私は飲まないけど。こういうパーティでの裏方にはご褒美があったのを思い出した。

(台所に行けば甘いものがあるかな?)
かつてはそうだった。今は違うかも。

“我が儘を言っちゃいけない”と思っている。
結婚は嬉しい

メイドの仕事は楽しかった?
報告に上がる仕事は、大変だった。慣れない立ち回りと知らない情報。
私事の感情と情報を分けるのは、メイドの仕事にも役だったと言えなくもない。

(メイドの仕事とは思えなかったけど。)
役に立っていると実感できた。


それが変わる。

今度はメイドを使う側の人間になる。
社交に出て、お茶を淹れる方ではなくなる。

きっとあの、大変な招待状の山を前に頭を抱えて文を考えるんだわ。
手伝ってくれるのは誰だろう?知り合いのメイド?

それを決めるのは私?いえ。まだお義母様の意向を聞いて決めるんだわ。
紹介してくださるかも。

だから、私は“公爵家の嫁”。

そうなる。


手近にあったチキンを口に運ぶ。いつもの味だ。
賑やかに騒がしく。挨拶に来てくれた女性たちと会話して祝いの言葉を告げられる。
母の友人が来てくださった。

「めでたい!めでたいな~。」

王城では考えられない盛り上がりに、そろそろ女たちは場所を移動する。
男達の飲みや騒ぎやを避けて、少しの片付けと休憩。

帰るのはまだ先で、井戸端会議になっているかな。

(ちょっと覗きに行こうか。)これだけの準備、大変だっただろうし。
きっと母と料理できる女性たちが前々から、朝から準備して。食材は持ち寄りだろうか。

お祝いに持ち寄ったお酒はまだあるかな。
お土産に持って帰ってきたお酒出していいんだよ?

(ローランド様をひとりにするのは申し訳ないか)と見れば、
父が「未来の息子だ」と自慢している。

結構飲んでるようだけど、ご機嫌に声がでかくなるだけであとは寝るのよね。あの状態はまだ持つ。
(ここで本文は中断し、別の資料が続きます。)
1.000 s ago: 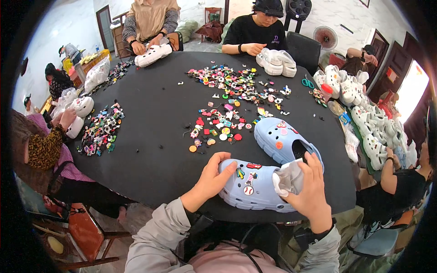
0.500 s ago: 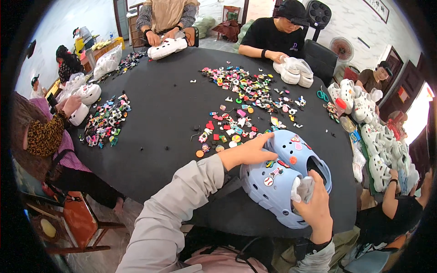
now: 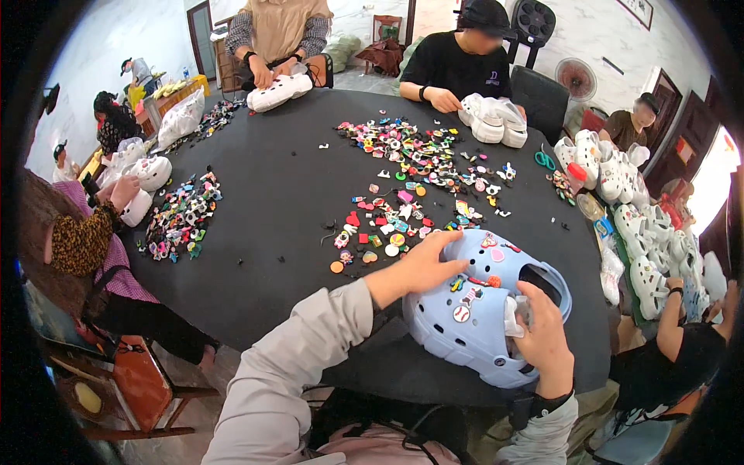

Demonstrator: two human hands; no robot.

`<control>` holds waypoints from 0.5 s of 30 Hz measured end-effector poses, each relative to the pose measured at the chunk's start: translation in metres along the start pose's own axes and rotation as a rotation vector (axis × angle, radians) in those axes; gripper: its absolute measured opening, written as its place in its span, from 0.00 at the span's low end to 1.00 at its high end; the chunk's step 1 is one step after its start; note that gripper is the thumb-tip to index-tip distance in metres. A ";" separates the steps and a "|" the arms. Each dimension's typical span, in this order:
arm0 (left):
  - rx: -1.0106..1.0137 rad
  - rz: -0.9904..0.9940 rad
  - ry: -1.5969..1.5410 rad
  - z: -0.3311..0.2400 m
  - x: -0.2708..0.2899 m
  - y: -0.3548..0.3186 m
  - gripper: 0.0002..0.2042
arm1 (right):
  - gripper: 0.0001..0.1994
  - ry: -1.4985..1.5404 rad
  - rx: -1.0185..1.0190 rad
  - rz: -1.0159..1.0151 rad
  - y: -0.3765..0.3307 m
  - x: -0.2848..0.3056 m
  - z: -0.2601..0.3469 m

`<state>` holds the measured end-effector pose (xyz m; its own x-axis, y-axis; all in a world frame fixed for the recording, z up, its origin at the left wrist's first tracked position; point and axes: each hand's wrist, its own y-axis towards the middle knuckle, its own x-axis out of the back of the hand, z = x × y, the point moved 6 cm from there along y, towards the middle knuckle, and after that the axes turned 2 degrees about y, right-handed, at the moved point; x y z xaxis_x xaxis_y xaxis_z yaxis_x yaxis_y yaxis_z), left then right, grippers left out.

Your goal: Decorating white clogs by inserting colorful charms into the holes on the top of the shoes.

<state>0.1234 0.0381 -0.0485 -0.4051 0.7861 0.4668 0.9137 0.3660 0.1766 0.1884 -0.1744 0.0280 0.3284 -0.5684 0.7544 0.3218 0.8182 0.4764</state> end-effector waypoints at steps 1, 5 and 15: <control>0.002 -0.046 0.011 -0.003 -0.002 -0.010 0.32 | 0.22 -0.022 0.029 0.011 -0.001 0.002 0.002; -0.012 -0.023 0.073 -0.019 -0.012 -0.042 0.32 | 0.20 -0.052 0.042 0.048 -0.005 0.011 0.004; 0.001 0.075 0.585 0.033 0.143 0.060 0.21 | 0.26 -0.045 0.044 0.163 -0.027 0.011 0.005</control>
<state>0.1190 0.1889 0.0007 -0.2545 0.4047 0.8783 0.9390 0.3205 0.1244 0.1788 -0.2027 0.0256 0.3328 -0.4244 0.8421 0.2283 0.9027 0.3647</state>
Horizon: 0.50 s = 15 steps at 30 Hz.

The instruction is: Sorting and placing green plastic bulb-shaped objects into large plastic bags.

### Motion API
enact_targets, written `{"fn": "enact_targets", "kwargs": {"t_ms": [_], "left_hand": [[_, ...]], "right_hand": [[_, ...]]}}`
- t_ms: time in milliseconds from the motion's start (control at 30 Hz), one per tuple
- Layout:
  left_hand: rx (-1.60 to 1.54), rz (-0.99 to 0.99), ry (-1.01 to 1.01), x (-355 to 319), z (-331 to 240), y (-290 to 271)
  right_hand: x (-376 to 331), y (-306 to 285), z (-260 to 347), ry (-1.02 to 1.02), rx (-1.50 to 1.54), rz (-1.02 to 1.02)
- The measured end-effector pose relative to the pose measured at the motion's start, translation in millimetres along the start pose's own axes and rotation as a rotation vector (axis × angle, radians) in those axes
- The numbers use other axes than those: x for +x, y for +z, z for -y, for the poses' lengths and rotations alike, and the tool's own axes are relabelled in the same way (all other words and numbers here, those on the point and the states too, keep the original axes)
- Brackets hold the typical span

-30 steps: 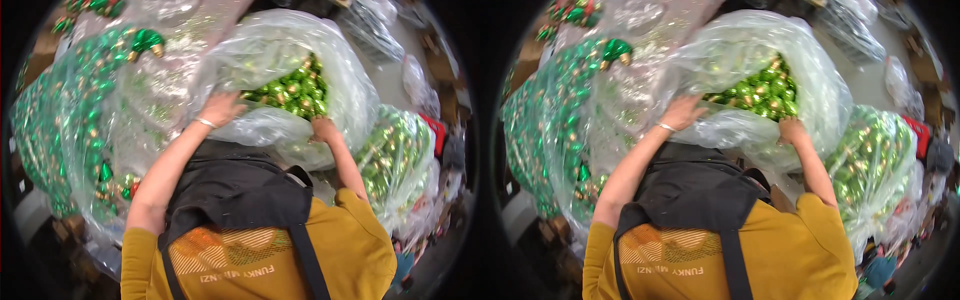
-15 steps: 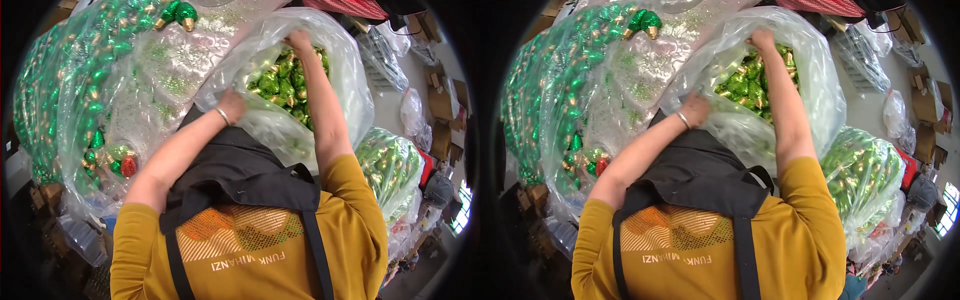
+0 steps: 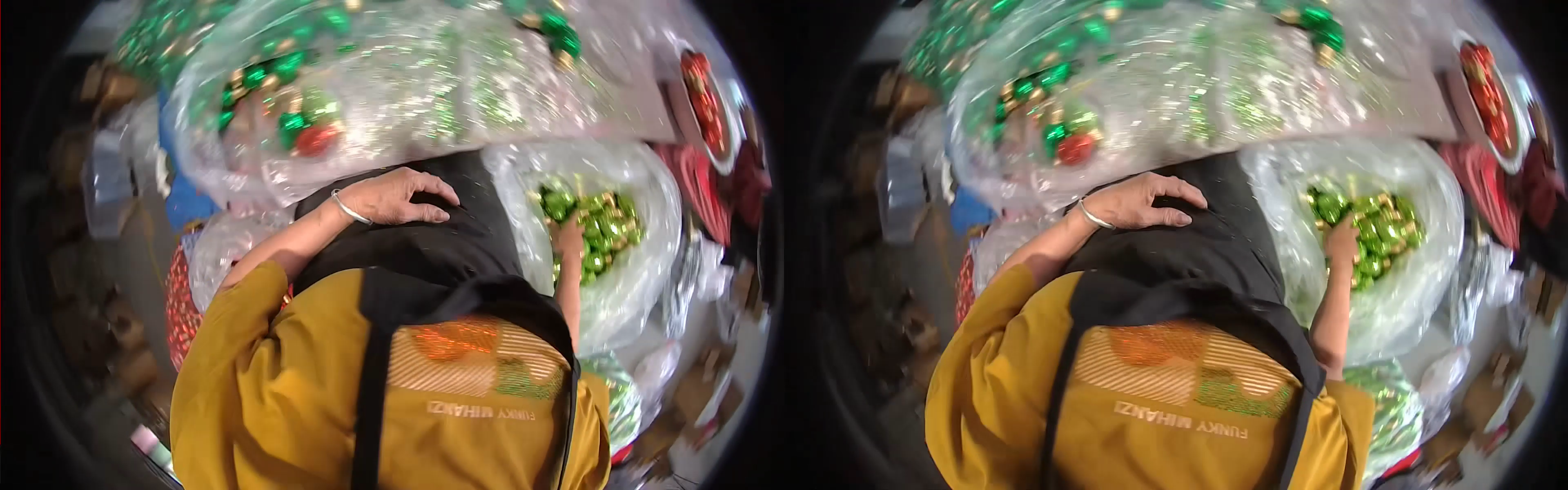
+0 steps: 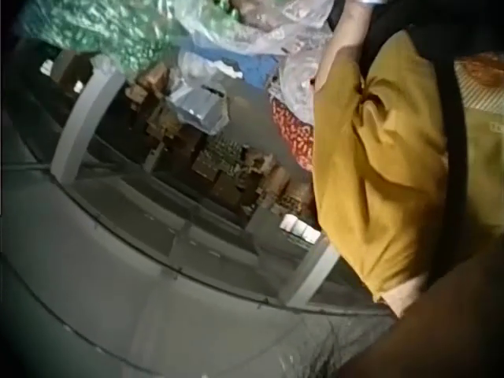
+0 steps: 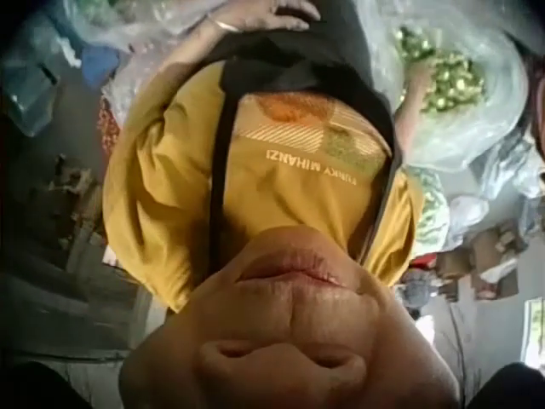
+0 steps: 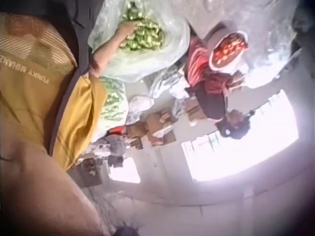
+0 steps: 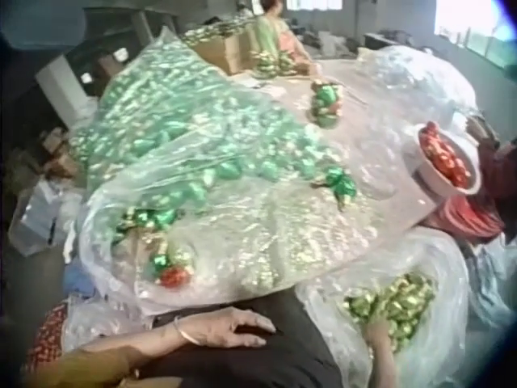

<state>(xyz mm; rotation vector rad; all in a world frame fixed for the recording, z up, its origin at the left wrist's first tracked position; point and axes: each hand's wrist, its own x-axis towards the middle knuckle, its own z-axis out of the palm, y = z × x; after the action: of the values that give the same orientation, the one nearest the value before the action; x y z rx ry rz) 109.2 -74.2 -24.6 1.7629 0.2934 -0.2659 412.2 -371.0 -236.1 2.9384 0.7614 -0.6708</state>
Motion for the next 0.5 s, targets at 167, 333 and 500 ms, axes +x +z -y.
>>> {"fn": "enact_targets", "kwargs": {"t_ms": [167,333,500], "left_hand": [[0.002,-0.357,-0.018,-96.9,30.3,4.9],[-0.665,-0.797,-0.311,-232.9,81.1,39.8],[-1.131,-1.501,-0.476,-335.5,205.3,86.6]], "right_hand": [[35.3,37.9,-64.6,-0.123,0.332,-0.019],[-23.4,-82.7,-3.2,0.007,1.587,0.322],[-112.4,-149.6,144.3,-0.044,1.519,0.367]]}}
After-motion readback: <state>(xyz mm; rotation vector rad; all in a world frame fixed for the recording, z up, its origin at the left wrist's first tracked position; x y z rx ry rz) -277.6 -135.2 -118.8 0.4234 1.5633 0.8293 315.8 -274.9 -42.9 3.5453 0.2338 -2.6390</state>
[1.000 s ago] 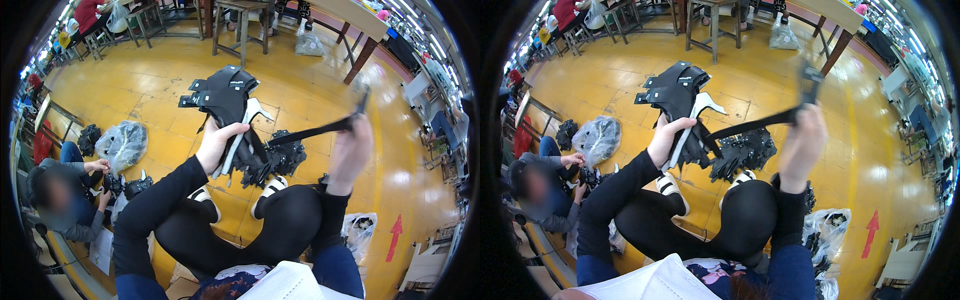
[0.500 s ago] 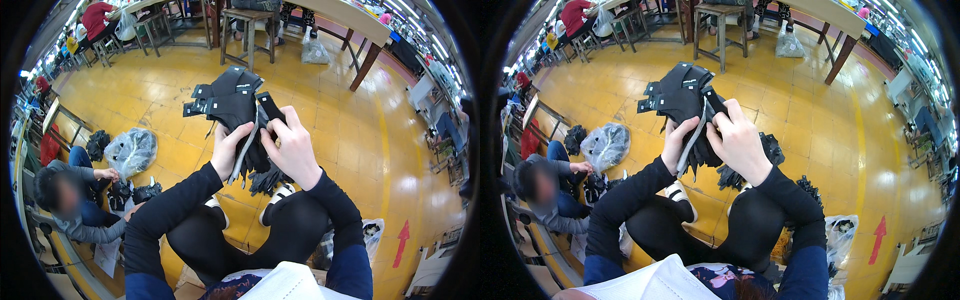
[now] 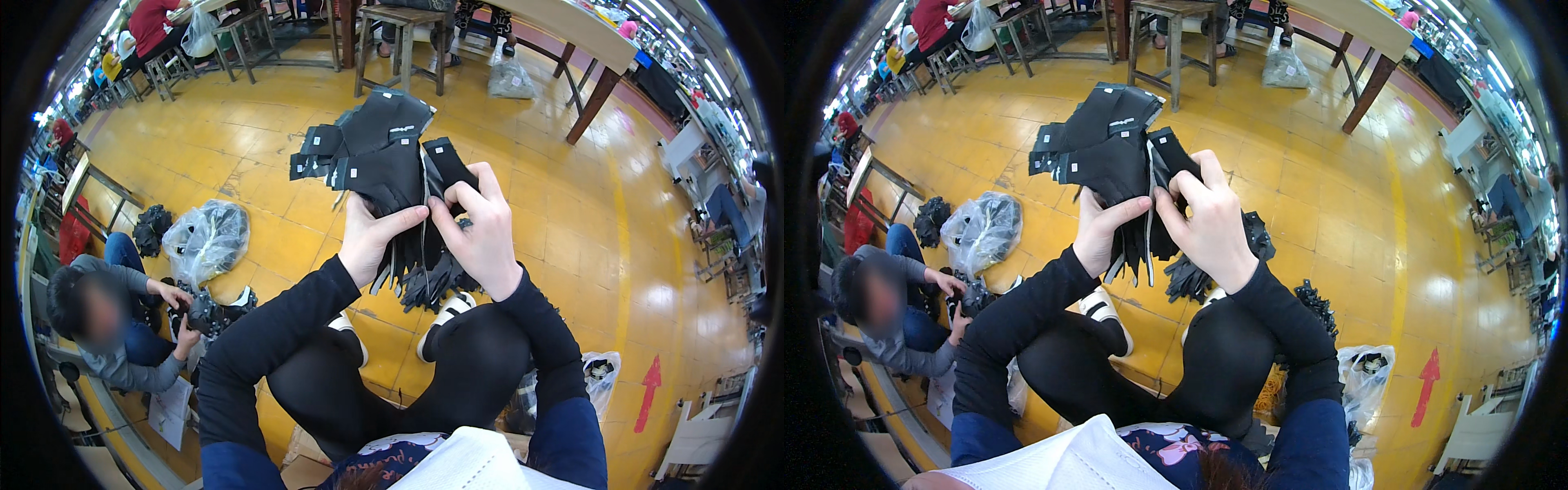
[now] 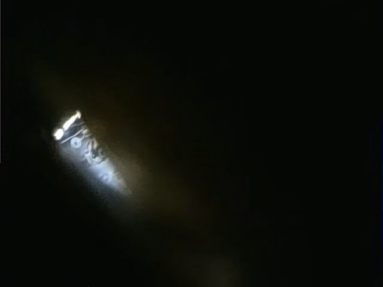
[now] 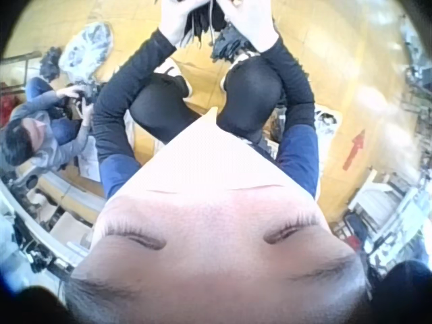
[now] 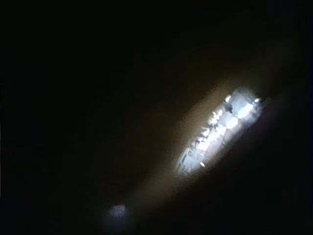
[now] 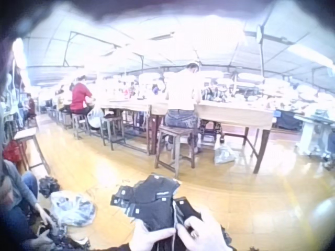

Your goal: The person sits on the floor and repeatedly picks up, inspects, and stacks black gloves with studs. They separate the gloves into piles and occasionally adjust their position while continuing to handle the items.

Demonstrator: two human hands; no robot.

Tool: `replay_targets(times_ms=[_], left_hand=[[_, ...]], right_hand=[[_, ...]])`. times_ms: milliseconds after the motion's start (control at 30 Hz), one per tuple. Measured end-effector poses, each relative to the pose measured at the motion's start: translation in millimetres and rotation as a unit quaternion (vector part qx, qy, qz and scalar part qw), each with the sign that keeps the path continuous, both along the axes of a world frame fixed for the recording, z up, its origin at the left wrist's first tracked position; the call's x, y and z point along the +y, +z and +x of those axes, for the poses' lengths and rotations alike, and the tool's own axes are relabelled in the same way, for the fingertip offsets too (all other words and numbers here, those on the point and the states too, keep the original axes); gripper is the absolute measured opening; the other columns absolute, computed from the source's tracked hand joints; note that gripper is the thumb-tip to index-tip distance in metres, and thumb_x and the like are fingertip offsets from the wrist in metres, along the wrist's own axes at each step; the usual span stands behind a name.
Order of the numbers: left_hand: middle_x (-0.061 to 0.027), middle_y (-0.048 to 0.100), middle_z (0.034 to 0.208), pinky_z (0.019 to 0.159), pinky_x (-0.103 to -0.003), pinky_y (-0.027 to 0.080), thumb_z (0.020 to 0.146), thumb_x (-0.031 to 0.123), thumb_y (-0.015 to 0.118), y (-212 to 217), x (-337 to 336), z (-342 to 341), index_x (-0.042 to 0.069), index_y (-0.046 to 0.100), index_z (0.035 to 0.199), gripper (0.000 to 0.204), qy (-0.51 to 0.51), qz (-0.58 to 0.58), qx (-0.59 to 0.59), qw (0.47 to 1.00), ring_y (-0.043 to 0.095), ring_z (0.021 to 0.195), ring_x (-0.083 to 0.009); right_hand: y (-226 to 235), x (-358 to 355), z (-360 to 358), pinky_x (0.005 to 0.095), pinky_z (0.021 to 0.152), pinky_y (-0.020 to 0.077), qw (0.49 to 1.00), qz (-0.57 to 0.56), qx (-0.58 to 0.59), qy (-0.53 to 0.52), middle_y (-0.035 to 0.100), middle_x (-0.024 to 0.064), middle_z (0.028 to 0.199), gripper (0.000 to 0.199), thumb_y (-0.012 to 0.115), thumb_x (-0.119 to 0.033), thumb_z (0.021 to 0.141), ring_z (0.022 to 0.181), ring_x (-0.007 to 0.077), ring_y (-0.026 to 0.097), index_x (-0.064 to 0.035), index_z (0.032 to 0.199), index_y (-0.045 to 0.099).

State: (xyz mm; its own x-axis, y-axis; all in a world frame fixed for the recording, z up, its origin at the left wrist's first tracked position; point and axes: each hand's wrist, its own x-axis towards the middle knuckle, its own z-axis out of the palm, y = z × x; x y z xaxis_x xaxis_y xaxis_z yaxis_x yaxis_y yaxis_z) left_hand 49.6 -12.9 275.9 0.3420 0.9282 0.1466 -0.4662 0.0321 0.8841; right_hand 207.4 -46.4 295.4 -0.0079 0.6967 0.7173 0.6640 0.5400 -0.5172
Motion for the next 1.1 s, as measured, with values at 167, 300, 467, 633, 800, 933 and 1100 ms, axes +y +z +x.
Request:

ちょっと席を外しても大丈夫なくらい囲まれて、祝われているローランド様。
私の方はもうお祝いの言葉も順々にもらい、落ち着いたけど。

(ひと言かけて、席を外そう。)
そう決めて、輪の中に入り込んだ。

「ローランド様、大丈夫ですか?」
少々深めに席に座っている。顔は赤くなっていないけど、ふらついてないかな?
食事もあまり口にされていないようで、お祝いに次々と注がれ飲まされていたのを見ている。

お酒お強いのかしら?
ふわりと笑うローランド様は柔らかな表情だ。

(あ、昔見た笑顔だ)と思い出す。

「マライヤ」

呼ばれるまま近くに、正面に手を握られて。


「貴女が好きだから」
とろりと甘い瞳は真っ直ぐで、再びの求愛?
祝い客達の目の前で。

「うぉおおおお!!」盛り上がりが最高潮に!

家族の前はちょっと、いえ。だいぶ恥ずかしい!
父と兄。声に驚いて来た母とお義姉さんが見えた。


そんな冷静な思考と、混乱している私が見たもの。
「あっ」

仕事、長旅、お酒で限界なようで頭が揺れている。

「ローランド様!」
お水を渡し少し飲んでいただく。このままじゃ、寝てしまわれる?

「部屋にお連れしよう」と兄が支えて移動する後ろで…

「かんぱーい」

酒宴は主役がいなくても続くらしい。
実家らしいか。

私はというと
人前での「好き」の言葉が頭の中で繰り返されてる。
精悍な顔に、出会った頃の少年のような笑顔。
上気した顔に、潤んだ瞳。

(お、お酒をめされてたからよ、きっとそう!)

熱気に顔が赤くなったのを自覚した私だった。